Even though they weren’t on the same team in soccer, they were still a team off the field.
As promised, Cousin Anthony called right after the Walkers finished dinner to say he was on his way over.
“Maybe they taught him a class in college about solving mysteries,” Zach said.
“Don’t worry,” Zoe said to her brother. “We’ve always figured things out before. We’ll find out who sent you that jersey.”
“Your sister sounds pretty confident,” Danny Walker said.
“I just like to set goals for myself,” Zoe said.
Zach grinned. “And not just soccer goals.”
“I want to know who sent that jersey before we play ou
r first games on Saturday,” Zoe said, determined.
“Wow,” Zach said to his sister, “you don’t make things easy on yourself.”
“What would be the fun in that?” she said.
After the twins helped their parents clean up the kitchen, Zoe asked Zach if he wanted to go upstairs and take one more look at the mysterious jersey before Anthony arrived.
“You think we might have missed something?” Zach said.
“No way we’ll know for sure until we take another look,” she replied.
When they got to Zach’s room, they carefully placed Zach’s game jersey on his bed beside the one that came in the mail.
“They can’t just be jerseys with the same colors and the same Bears logo,” Zach said with certainty.
Zoe was quiet. She was staring hard, first at one jersey, then the other. She even walked over and switched on Zach’s desk lamp, to bring more light into the bedroom.
“What are you looking at?” Zach said.
“The colors,” Zoe said, continuing to shift her head back and forth between the jerseys.
Zach looked with her, then shook his head. “But they’re exactly the same.”
“Not exactly,” Zoe said.
She held up the Bears jersey that had been sent to Zach.

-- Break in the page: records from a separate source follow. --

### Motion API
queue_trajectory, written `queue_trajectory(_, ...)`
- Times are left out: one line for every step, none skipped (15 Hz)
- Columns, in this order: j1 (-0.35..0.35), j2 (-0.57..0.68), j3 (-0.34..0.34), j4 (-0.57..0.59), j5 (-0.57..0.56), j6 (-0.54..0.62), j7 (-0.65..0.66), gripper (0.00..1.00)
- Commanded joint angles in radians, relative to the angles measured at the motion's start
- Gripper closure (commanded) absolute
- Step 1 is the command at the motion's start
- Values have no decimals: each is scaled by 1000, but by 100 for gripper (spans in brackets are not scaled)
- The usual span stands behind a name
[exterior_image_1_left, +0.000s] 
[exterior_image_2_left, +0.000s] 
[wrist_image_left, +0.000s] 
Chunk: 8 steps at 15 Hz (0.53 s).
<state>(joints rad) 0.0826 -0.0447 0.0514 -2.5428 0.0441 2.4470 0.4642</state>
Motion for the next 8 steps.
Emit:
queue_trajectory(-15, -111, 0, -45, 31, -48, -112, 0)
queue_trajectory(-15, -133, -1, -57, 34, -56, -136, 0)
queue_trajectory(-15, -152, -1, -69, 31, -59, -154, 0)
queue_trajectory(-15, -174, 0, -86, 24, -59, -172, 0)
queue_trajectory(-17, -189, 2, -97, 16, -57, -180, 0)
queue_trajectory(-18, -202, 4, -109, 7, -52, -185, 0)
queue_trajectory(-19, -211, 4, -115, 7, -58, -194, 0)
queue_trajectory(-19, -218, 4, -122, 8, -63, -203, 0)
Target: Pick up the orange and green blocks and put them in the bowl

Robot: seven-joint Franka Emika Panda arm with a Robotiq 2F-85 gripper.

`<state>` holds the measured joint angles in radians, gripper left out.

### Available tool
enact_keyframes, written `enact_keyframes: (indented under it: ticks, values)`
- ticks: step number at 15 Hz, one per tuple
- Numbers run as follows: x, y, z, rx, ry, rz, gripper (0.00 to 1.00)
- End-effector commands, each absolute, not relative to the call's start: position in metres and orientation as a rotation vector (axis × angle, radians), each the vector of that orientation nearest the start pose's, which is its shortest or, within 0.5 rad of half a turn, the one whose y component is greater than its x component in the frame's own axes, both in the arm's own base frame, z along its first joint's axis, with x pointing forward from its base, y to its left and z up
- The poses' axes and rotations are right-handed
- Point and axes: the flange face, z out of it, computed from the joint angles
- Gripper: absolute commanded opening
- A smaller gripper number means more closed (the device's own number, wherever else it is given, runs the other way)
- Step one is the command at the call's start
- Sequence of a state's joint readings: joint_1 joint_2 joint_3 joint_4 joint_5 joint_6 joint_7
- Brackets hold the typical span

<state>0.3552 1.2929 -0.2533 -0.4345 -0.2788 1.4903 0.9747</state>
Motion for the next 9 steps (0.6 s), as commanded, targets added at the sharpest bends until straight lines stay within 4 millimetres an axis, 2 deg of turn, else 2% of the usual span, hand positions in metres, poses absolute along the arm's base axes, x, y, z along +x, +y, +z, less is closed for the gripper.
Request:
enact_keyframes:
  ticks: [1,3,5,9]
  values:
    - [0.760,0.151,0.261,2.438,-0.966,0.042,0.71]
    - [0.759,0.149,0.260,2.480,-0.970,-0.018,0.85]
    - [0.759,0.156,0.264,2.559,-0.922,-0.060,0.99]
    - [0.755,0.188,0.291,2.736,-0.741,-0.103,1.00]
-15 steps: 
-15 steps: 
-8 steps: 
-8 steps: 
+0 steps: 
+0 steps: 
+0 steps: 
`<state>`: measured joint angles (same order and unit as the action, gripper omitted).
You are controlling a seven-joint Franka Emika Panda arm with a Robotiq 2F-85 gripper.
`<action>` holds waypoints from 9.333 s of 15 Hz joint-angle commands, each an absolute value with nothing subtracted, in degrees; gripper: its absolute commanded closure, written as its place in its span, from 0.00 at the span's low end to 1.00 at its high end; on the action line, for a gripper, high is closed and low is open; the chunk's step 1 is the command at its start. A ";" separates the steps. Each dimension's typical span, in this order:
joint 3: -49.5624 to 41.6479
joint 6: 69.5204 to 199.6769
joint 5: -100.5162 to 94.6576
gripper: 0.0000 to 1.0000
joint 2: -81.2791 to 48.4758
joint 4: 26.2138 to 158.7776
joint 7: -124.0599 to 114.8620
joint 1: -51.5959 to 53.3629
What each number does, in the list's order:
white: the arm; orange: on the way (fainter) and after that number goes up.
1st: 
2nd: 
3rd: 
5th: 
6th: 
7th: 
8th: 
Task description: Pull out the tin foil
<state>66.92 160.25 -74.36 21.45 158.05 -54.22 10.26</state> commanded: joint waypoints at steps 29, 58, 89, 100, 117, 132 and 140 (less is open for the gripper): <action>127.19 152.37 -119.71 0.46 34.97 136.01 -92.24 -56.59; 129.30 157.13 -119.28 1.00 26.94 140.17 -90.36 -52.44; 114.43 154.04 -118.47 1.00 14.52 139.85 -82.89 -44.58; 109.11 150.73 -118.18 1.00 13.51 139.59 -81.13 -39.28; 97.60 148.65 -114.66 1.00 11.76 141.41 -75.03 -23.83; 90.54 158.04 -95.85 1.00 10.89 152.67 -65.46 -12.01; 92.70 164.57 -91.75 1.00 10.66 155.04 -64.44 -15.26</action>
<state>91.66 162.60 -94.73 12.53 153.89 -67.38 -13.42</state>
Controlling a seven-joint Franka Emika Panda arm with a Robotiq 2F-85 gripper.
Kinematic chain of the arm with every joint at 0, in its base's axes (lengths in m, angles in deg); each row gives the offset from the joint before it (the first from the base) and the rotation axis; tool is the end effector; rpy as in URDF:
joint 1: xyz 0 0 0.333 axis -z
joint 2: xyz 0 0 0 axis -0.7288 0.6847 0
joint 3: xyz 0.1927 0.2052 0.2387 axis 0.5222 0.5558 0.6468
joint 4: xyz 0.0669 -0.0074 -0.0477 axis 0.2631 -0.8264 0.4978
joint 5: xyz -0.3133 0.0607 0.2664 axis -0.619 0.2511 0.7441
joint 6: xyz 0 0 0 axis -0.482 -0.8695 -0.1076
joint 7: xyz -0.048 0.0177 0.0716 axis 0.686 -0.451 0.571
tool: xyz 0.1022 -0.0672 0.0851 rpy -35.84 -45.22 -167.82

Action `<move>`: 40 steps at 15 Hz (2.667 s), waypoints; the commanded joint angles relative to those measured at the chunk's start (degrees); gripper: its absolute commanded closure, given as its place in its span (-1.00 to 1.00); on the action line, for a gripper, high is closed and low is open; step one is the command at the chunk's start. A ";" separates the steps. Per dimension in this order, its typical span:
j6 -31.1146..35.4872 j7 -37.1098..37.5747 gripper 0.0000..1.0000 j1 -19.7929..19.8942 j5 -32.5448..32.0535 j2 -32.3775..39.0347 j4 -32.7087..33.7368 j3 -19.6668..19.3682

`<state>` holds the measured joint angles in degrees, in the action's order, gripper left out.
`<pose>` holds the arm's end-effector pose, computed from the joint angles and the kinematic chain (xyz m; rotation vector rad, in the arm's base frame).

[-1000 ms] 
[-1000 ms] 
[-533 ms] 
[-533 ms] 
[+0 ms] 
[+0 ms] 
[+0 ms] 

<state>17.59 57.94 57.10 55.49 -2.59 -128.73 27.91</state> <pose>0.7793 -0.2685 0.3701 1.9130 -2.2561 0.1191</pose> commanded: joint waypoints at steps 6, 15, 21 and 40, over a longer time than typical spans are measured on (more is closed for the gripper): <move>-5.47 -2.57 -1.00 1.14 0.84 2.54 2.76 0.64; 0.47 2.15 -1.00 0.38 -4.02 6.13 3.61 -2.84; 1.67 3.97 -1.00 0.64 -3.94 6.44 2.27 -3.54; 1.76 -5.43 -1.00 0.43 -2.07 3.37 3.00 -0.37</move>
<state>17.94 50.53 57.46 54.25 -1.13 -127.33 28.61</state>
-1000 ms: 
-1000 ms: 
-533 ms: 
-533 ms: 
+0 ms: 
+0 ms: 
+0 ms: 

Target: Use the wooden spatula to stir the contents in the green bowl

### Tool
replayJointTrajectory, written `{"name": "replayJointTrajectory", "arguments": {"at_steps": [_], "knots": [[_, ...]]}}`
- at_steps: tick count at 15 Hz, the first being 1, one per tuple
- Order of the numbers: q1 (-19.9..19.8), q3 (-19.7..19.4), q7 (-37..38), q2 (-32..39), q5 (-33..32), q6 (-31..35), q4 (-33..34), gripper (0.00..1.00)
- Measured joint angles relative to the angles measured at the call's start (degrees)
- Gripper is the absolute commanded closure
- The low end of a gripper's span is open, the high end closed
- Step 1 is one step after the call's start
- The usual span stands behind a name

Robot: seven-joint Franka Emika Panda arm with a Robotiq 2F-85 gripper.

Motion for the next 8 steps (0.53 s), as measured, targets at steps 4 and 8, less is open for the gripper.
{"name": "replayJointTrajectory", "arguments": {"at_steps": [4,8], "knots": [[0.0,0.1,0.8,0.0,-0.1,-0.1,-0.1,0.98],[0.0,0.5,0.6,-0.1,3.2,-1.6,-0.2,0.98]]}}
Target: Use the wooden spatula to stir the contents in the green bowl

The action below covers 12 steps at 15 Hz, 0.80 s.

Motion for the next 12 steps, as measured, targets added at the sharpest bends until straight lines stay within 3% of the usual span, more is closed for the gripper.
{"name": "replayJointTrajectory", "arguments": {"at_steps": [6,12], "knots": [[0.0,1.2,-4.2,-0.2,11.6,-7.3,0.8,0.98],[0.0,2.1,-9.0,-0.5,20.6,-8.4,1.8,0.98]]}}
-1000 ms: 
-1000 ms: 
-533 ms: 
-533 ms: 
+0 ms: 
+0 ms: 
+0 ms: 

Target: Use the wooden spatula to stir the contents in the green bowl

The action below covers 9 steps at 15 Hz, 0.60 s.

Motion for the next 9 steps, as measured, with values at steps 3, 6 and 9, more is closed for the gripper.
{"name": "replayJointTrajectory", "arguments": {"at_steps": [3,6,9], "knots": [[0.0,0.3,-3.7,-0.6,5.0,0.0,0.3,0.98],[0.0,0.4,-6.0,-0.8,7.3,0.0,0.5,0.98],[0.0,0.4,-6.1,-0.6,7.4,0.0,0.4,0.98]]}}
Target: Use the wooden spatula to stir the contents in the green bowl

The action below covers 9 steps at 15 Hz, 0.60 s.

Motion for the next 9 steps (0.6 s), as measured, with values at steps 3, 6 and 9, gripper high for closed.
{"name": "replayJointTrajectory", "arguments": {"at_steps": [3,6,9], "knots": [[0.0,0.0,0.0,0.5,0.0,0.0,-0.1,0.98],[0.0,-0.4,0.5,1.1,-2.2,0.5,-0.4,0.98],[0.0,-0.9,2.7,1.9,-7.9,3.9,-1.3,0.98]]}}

“Check it out,” she said. “The orange stripes on this one are lighter than the ones on yours.”
Zach put his face close to his jersey on the bed, then the one in his sister’s hands. He realized she was right. She really didn’t miss anything.
“What do you think it means?” Zach said.
“I think it means,” Zoe said, “that whoever this jersey belonged to wore it a lot. The stripes could be faded from the sun, or maybe from being washed so often. Or both. Now we know for sure that it’s not a brand-new jersey.”
“It still doesn’t tell us who might have sent it,” Zach said.
“No, it doesn’t,” Zoe said. “But you know what Mom always tells us. It’s a good day when you know something by the time you go to bed that you didn’t when you woke up in the morning.”